El rostro de la marquesa se ensombreció levemente. A la sazón, la puerta de la sala se abrió y la criada entró y se acercó al estrado con el vino dulce. Permanecimos en silencio hasta que se fue.

– Sólo siete mil ducados -declaró entonces-, pero es noble de sangre y… ¡seríais condesa, doña Catalina!

Oh, sí, condesa. Y esclava, como decía madre cuando le preguntaban la causa de no matrimoniar con mi señor padre tras tantos años de concubinato. Si la mujer quiere ser libre, afirmaba, no debe casar pues pierde no sólo su hacienda sino su propio gobierno y hasta su propia voz. Por más, no estaba yo en Sevilla para tales menesteres, de suerte que sonreí y, a la vez, denegué con la cabeza.

– Decidle a don Luis que quite tales ideas de la cabeza del conde de La Oda. No deseo contraer un nuevo matrimonio tan pronto.

Doña Rufina entornó los ojos, recelosa.

– Debéis atender a razones, doña Catalina -murmuró.

– ¿A qué razones os referís, señora marquesa? Soy viuda y, como tal, disfruto de completa libertad legal para administrar mis bienes, gobernar mi casa y cuidar de mi hacienda y de mí sin tener que dar cuentas a nadie. Por más, soy rica y feliz. ¿Para qué mudar mi estado? Estoy cierta de que don Luis se habrá reído mucho de la solicitud del conde.
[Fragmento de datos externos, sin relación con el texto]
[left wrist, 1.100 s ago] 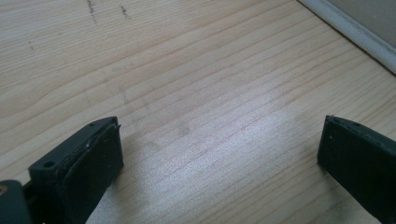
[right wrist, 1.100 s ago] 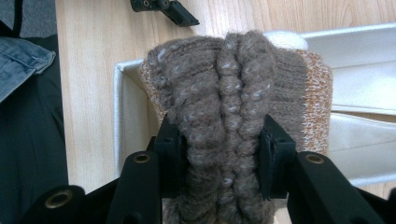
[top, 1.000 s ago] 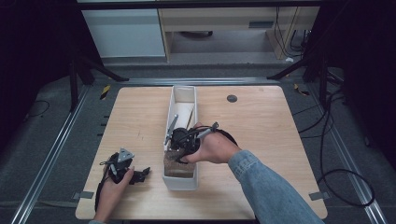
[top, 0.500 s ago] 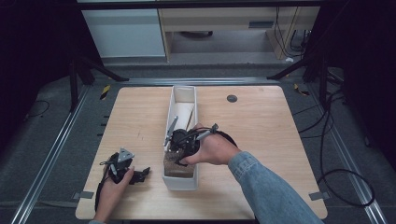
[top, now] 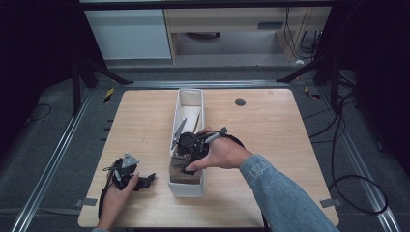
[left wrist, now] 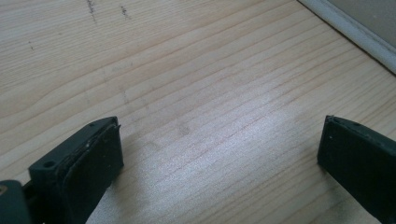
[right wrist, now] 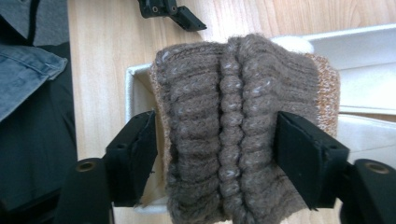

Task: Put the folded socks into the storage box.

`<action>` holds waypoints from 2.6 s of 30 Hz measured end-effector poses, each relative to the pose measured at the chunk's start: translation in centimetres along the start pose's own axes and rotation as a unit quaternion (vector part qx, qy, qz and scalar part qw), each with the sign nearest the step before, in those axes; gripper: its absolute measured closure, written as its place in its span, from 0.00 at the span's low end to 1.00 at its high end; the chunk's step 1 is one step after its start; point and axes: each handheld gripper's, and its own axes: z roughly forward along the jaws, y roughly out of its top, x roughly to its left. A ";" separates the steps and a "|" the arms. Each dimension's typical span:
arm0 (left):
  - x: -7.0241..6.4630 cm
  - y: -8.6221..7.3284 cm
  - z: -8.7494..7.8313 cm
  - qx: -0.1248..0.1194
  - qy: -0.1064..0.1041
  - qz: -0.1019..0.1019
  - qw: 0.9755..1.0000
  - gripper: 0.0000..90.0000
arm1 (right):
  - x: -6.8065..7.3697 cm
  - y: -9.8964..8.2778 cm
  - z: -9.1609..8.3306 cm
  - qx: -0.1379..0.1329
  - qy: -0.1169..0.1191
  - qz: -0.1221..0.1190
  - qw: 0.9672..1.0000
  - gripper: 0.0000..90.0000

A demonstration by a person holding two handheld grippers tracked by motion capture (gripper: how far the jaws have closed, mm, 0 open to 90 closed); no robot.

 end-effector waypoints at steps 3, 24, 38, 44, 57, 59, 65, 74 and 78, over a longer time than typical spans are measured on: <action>0.0 0.0 0.0 0.000 0.000 0.000 1.000 0.00 | -0.2 -0.1 -0.2 -0.002 0.009 0.004 1.000 0.30; 0.0 0.0 0.0 0.002 0.000 0.001 1.000 0.00 | -2.1 -0.8 -3.9 -0.024 0.018 0.019 0.999 0.49; 0.0 0.0 0.0 0.001 0.000 0.000 1.000 0.00 | -3.6 -0.2 -5.1 -0.031 0.025 0.017 0.999 0.97; 0.0 0.0 0.0 0.000 0.000 0.000 1.000 0.00 | -4.0 0.2 -5.0 -0.036 0.023 0.015 0.999 1.00; 0.0 0.0 0.0 0.001 0.000 0.000 1.000 0.00 | -4.6 0.7 -2.6 -0.029 0.035 0.016 0.999 1.00; 0.0 0.0 0.0 0.001 0.000 0.000 1.000 0.00 | -4.6 0.7 -2.2 -0.025 0.038 0.014 0.999 1.00; 0.0 0.0 0.0 -0.001 0.000 -0.002 1.000 0.00 | -4.2 0.5 -0.7 -0.014 0.047 0.011 0.999 1.00; 0.0 0.0 0.0 0.001 0.000 0.000 1.000 0.00 | -3.7 0.0 0.4 -0.012 0.052 0.011 0.999 1.00; 0.0 0.0 0.0 0.001 0.000 0.002 1.000 0.00 | -3.5 -0.2 0.8 -0.017 0.054 0.012 0.998 1.00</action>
Sobre todo, me dije, porque conoce la verdad y sabe cuáles son mis propósitos. La nariz chata de la marquesa aleteó.

– Así fue -admitió a disgusto-, mas yo le convencí pronto de la grande conveniencia de tal matrimonio y él lo entendió bien y me ha permitido venir. Una hidalga tan acaudalada como vos ya sólo puede aspirar en esta vida a entrar en la nobleza, doña Catalina, y nadie mejor que el conde de La Oda para abriros dicha puerta.

Sus ojos esquivos bailaban raudamente de un lado a otro de la sala. ¿Acaso había presumido por un solo momento que yo iba a aceptar la proposición? Era la mujer más necia que había conocido.
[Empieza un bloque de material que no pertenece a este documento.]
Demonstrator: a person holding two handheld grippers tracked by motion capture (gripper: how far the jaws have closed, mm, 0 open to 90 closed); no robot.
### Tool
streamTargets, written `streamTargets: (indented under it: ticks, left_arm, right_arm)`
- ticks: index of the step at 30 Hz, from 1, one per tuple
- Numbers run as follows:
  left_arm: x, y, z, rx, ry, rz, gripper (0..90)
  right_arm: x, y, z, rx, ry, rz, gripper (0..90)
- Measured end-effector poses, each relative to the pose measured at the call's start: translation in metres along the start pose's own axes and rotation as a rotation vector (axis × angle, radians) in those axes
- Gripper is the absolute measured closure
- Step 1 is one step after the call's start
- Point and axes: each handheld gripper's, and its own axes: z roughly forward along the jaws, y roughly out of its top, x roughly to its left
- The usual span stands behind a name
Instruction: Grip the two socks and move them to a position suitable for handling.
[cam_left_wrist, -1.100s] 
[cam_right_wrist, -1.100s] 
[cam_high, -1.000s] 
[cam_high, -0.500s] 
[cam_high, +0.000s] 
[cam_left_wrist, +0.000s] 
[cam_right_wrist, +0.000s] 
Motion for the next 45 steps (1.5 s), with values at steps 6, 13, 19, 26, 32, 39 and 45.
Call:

– Mirad, marquesa -le dije-, que no conviene a mis intereses contraer matrimonio al presente pues estoy bien como estoy y ni quiero ni preciso más. Ya tuve un marido y aún le recuerdo, de cuenta que no quiero otro hasta que aquél se me olvide.
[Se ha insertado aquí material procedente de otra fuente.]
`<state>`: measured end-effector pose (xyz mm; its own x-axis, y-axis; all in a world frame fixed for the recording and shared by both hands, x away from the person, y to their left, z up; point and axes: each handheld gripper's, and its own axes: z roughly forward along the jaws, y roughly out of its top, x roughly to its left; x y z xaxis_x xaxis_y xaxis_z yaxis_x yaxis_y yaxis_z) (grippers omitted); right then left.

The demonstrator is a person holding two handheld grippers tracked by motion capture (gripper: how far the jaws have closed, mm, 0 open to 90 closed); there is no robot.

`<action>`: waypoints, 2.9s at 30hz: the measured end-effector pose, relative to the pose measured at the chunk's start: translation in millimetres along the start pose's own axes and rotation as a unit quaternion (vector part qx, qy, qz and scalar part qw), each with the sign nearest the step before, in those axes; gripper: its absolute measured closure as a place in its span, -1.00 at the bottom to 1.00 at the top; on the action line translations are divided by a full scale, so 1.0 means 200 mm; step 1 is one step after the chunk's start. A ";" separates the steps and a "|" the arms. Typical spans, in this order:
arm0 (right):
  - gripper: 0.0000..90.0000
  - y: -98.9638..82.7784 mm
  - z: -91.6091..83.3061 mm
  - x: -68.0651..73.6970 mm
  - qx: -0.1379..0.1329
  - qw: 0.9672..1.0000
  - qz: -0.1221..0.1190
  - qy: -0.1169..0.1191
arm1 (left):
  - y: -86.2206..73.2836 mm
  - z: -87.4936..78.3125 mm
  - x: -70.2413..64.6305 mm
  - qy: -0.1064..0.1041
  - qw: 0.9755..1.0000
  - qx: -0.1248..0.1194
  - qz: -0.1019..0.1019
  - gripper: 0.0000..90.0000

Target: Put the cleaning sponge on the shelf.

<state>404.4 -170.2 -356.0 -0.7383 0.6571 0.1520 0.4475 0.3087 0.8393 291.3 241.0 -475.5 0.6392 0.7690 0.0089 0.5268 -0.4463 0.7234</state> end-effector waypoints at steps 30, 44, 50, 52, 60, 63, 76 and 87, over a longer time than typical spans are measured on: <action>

– Una mujer, doña Catalina, debe estar casada lo quiera o no, y no le corresponde a ella decidir si desea permanecer viuda o doncella honesta sino a sus padres o, en su defecto como es el caso, a quienes la quieren bien.

Se me estaba terminando la correa.

– Y es a don Luis y a mí -continuó ella, enderezándose-, como allegados vuestros y como los amigos y familiares más cercanos que tenéis, a quienes corresponde aconsejaros en estos asuntos en los que os ciega, a lo que parece, un capricho errado de libertad. Una mujer no precisa libertad, doña Catalina, precisa de un marido conforme a su calidad o, de ser posible, de calidad superior, y el conde de La Oda cumple esta loable aspiración y os conviene mucho.